This post has been corrected.
Apple Pay arrived in China yesterday (Feb. 18), a year and a half after launching in the US. Expectations were mixed, given that Apple faces an uphill struggle against entrenched local competitors.
One day in, things look a bit bumpy. Chinese users complained on social media that their bank cards were not compatible with the service, and tech blogs that took it for a test drive found it wasn’t widely available, even at international chains.
After trying to register his credit card to Apple Pay, one Weibo user named Xu Xiaoqi posted a screenshot (below) of a message saying that his bank, China Merchants Bank, does not support the service. He tweeted to the bank: “When adding my credit card I always get this message saying that you don’t support Apple Pay, but your customer service says you do. When is this going to get settled?”
Others had similar difficulties getting on board. One took to Weibo to say that she couldn’t bind her card to Apple Pay until she had signed out of iCloud and then logged back in again. Another mentioned that, “for the life of me I couldn’t find out where to bind my bank card to Apple Pay,” before realizing his iPhone 5s doesn’t support Apple Pay. “I’m such a peasant. I guess I’ll continue using Alipay .”
Apple Pay may ultimately help China’s big banks beat Alipay offline, because Apple Pay is more convenient to use, and is expected to be an integral part of the banks’ aggressive push into payments. But right now the service’s reach is limited.
Currently, only iPhone 6 and 6 Plus handsets can use the service. The tech blog on Sina, one of China’s most popular portals, noted that there are only 84 million devices that are compatible with Apple Pay in China (link in Chinese). WeChat and Alipay work on any of China’s estimated 1.2 billion smartphones.

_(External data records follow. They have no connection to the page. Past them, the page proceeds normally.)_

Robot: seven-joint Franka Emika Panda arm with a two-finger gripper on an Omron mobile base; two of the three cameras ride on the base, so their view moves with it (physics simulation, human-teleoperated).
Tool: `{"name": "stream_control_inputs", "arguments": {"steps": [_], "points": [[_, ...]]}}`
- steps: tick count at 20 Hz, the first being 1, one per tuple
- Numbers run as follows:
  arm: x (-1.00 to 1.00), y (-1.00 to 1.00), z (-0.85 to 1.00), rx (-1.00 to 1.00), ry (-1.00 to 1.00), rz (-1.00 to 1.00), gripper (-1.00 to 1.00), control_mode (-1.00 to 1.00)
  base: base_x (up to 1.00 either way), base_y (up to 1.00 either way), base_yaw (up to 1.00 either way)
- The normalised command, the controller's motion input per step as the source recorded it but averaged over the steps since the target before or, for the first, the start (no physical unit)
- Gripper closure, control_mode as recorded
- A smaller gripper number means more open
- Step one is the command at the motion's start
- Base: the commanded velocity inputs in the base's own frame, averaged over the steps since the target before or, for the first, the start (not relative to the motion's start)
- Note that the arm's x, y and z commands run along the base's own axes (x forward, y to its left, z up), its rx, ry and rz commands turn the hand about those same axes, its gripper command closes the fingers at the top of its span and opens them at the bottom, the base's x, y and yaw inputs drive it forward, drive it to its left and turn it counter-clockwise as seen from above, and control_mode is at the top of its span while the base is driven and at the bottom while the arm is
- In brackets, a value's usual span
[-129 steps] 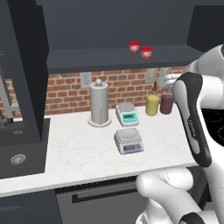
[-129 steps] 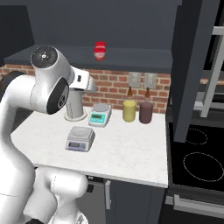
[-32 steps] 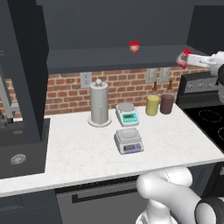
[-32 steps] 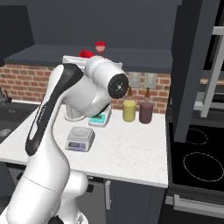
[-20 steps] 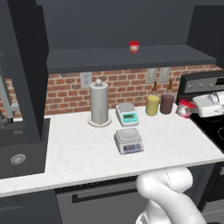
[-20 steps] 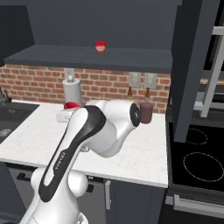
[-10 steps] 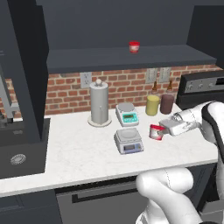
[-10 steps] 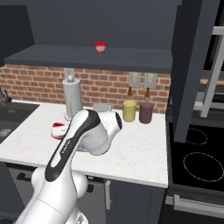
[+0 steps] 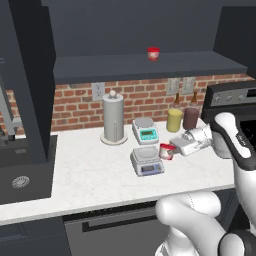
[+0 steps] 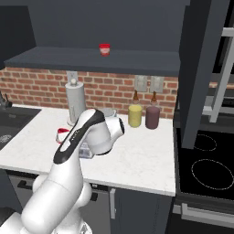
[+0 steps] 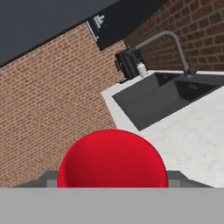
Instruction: Pick the jam and place it on the digital scale for weighing, and close the cabinet.
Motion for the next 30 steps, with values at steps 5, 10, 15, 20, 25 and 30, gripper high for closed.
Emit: {"name": "stream_control_inputs", "arguments": {"steps": [5, 10, 15, 20, 25, 30], "points": [[0.16, -0.03, -0.35, -0.11, -0.29, -0.02, 1.00, -1.00, 0.00, 0.00, 0.00], [0.06, 0.00, -0.55, -0.25, -0.28, -0.10, 1.00, -1.00, 0.00, 0.00, 0.00], [0.17, 0.10, -0.06, -0.10, 0.04, -0.08, 1.00, -1.00, 0.00, 0.00, 0.00], [0.04, 0.00, 0.04, -0.01, 0.11, 0.00, 1.00, -1.00, 0.00, 0.00, 0.00], [0.19, 0.00, -0.05, 0.00, -0.02, 0.00, 1.00, -1.00, 0.00, 0.00, 0.00], [0.56, 0.00, -0.19, 0.00, -0.09, 0.00, 1.00, -1.00, 0.00, 0.00, 0.00]]}}
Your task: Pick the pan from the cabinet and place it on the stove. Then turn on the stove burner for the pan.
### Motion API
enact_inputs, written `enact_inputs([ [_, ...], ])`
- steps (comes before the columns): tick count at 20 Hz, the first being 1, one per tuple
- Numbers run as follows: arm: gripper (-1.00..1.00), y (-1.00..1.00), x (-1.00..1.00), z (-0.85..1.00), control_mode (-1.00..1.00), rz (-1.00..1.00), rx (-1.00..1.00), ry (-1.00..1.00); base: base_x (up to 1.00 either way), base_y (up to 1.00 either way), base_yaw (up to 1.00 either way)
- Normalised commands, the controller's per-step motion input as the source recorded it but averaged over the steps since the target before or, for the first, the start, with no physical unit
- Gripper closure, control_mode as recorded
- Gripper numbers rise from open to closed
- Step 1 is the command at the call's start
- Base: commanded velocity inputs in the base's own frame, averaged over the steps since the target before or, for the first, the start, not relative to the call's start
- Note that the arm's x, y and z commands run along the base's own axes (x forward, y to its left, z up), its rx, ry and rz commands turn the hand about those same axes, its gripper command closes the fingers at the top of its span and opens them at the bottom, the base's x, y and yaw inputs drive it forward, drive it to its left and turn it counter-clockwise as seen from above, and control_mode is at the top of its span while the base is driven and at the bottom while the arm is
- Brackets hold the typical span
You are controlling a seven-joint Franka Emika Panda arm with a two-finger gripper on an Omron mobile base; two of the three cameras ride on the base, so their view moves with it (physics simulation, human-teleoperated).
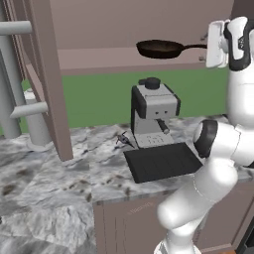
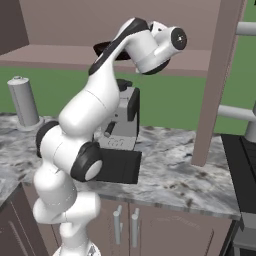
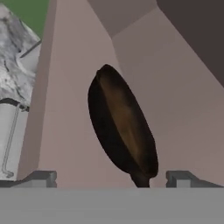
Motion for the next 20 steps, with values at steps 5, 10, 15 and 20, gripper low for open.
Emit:
enact_inputs([
  [5, -1.0, 0.0, 0.38, -0.28, -1.0, -0.02, -0.09, 0.0, 0.0, 0.0, 0.0],
  [10, -1.0, -0.01, 0.41, -0.06, -1.0, -0.04, -0.05, 0.0, 0.0, 0.0, 0.0],
  [15, -1.0, -0.01, 0.37, -0.05, -1.0, -0.06, -0.06, 0.0, 0.0, 0.0, 0.0],
  [20, -1.0, 0.0, 0.42, -0.26, -1.0, -0.05, -0.09, 0.0, 0.0, 0.0, 0.0],
])
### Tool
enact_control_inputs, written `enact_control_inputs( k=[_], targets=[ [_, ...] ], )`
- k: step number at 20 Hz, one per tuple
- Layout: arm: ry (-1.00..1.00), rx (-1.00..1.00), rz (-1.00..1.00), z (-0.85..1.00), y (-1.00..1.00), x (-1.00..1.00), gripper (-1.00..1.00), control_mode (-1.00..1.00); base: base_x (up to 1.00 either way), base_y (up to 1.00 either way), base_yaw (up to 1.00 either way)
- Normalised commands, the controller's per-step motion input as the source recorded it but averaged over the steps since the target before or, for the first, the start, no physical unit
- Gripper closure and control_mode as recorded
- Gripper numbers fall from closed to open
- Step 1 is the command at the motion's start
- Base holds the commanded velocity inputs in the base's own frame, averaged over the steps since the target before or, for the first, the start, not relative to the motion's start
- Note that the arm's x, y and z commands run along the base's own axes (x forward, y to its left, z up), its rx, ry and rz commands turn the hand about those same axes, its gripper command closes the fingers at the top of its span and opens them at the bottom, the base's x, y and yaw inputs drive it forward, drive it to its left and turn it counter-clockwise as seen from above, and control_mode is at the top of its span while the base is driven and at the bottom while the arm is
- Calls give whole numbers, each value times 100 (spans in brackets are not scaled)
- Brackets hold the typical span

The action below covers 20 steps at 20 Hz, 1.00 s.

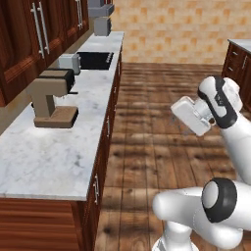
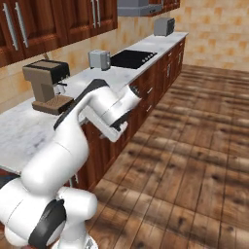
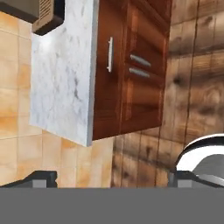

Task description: Take a straw from the drawer in front and place it inside the glass cup on the dining counter.

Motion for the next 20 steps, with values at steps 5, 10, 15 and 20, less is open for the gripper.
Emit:
enact_control_inputs(
  k=[5, 10, 15, 20],
  targets=[
    [12, 46, 0, -89, 12, 23, -100, -100, 0, 0, 0],
    [0, 38, 0, -72, 27, 4, -100, -100, 0, 0, 0],
    [-5, 25, 0, -50, 38, 6, -100, -100, 0, 0, 0],
    [-15, 13, 0, -40, 38, 1, -100, -100, 0, 0, 0]
  ],
)
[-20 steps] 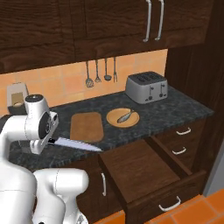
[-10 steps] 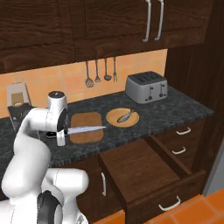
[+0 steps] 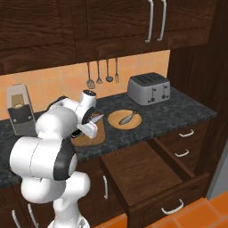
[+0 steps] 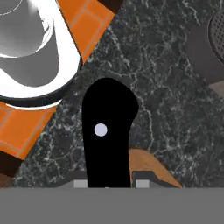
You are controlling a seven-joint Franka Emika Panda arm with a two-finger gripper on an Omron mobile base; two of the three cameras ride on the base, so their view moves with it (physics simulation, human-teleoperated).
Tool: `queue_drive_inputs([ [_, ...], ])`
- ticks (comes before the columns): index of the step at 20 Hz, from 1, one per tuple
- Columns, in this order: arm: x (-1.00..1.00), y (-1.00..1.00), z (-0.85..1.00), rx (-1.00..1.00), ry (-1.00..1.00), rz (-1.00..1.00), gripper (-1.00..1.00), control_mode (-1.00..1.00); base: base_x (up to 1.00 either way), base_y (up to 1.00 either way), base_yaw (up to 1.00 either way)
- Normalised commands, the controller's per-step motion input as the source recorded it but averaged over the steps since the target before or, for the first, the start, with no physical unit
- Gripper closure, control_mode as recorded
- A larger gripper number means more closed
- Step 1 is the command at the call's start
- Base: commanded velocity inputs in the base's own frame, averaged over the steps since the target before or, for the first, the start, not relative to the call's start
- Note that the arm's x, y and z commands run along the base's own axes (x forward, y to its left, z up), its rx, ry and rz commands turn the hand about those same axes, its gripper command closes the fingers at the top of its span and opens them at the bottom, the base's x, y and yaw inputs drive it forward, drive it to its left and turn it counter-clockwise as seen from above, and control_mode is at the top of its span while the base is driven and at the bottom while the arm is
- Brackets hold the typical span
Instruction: Pick up the knife from the drawer and place it on the cutting board. Then place the meat from the plate to the cutting board.
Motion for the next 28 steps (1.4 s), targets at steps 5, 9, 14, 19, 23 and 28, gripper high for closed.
queue_drive_inputs([
  [5,0.54,-0.05,-0.28,-0.18,-0.06,0.6,1.0,-1.0,0.0,0.0,0.0],
  [9,0.4,0.0,-0.28,-0.2,-0.26,0.6,1.0,-1.0,0.0,0.0,0.0],
  [14,0.31,-0.22,-0.08,-0.04,-0.1,0.29,1.0,-1.0,0.0,0.0,0.0],
  [19,0.06,-0.17,-0.31,0.0,0.01,0.01,1.0,-1.0,0.0,0.0,0.0],
  [23,0.28,-0.02,-0.27,0.0,0.03,-0.04,1.0,-1.0,0.0,0.0,0.0],
  [28,0.35,-0.02,-0.25,0.0,0.0,-0.06,1.0,-1.0,0.0,0.0,0.0],
])
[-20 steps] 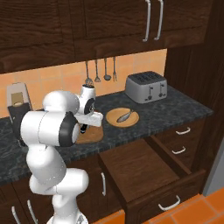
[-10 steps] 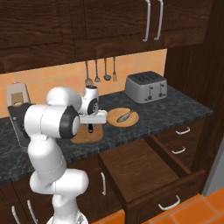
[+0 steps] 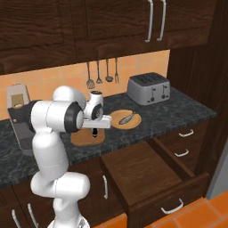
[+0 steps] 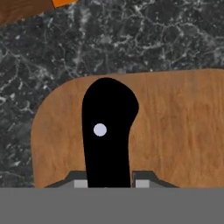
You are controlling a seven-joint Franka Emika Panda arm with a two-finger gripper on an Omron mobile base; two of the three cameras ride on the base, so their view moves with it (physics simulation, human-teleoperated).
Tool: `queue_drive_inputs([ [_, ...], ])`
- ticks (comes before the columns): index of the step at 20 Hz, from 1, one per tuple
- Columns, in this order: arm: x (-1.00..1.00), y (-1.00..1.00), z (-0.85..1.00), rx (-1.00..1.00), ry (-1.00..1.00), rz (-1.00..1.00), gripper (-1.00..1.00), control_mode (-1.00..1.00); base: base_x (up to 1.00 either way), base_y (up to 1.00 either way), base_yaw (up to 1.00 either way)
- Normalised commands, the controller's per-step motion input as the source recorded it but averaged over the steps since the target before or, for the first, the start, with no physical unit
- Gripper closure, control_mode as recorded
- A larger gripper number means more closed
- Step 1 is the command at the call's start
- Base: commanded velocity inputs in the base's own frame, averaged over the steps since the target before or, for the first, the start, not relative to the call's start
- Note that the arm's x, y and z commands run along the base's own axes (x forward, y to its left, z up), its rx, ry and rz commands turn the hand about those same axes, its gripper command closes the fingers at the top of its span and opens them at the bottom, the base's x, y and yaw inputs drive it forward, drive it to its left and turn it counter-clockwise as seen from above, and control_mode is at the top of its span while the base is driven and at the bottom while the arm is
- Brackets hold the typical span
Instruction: Pick up the knife from the drawer and place it on the cutting board. Then place the meat from the plate to the cutting board.
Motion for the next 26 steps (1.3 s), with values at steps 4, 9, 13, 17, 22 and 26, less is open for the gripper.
queue_drive_inputs([
  [4,0.04,0.01,-0.16,0.0,-0.03,0.0,1.0,-1.0,0.0,0.0,0.0],
  [9,0.0,0.0,-0.1,0.0,0.0,0.04,1.0,-1.0,0.0,0.0,0.0],
  [13,0.0,0.0,-0.08,0.0,0.0,0.04,1.0,-1.0,0.0,0.0,0.0],
  [17,0.0,0.0,-0.06,-0.01,-0.03,0.08,1.0,-1.0,0.0,0.0,0.0],
  [22,0.0,0.0,-0.03,-0.02,-0.06,0.12,-1.0,-1.0,0.0,0.0,0.0],
  [26,0.0,0.0,0.0,-0.02,-0.09,0.09,-1.0,-1.0,0.0,0.0,0.0],
])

A writer for the Chinese phone blog Leiphone, who goes by the name of San Jin Jin Jin, took the service out for a very unscientific test drive yesterday, with mixed results. After registering a card with China Merchants Bank, the blogger had success paying for an item at Seven-Eleven (link in Chinese). But staff at KFC said that the Apple Pay trainer still hadn’t arrived, Pizza Hut staff said they hadn’t heard of Apple Pay, and McDonald’s said they didn’t support the service. Of seven stops at international supermarkets, restaurants, and convenience stores, Apple Pay was available and working in only two.
Correction: An earlier version of this post said that Apple had reported 30 million signups to Apple Pay in its first day in China. The number in question was unverified; Apple has not released any figures so far.